» ASSIGNED TASK: Go through the listing below and work out how many lines hold "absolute"; reply with the figure alone.

---+---

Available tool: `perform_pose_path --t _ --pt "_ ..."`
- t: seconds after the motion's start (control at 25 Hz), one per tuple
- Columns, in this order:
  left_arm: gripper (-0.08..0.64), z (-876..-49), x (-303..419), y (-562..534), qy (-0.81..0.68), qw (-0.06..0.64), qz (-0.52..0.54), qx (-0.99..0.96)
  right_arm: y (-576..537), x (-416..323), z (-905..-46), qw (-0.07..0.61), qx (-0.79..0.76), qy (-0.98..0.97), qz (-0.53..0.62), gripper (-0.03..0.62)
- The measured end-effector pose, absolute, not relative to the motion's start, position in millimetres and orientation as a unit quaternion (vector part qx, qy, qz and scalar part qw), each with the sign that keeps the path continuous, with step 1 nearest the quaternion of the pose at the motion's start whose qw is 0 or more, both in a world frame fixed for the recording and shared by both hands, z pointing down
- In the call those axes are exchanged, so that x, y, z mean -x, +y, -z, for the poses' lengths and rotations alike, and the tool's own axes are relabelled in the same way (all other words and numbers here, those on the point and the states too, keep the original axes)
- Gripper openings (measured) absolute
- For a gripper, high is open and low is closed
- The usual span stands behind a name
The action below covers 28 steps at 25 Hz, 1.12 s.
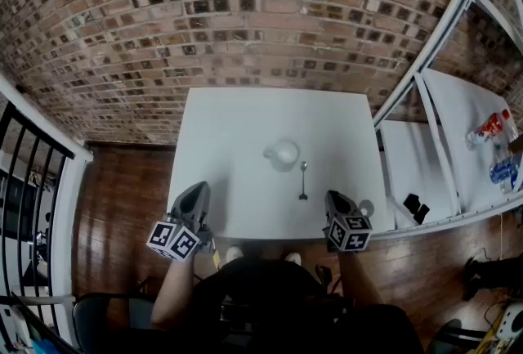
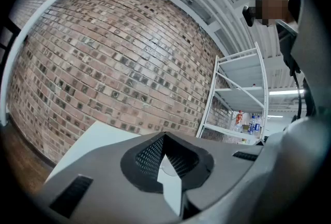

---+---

» YOUR SOLUTION: 2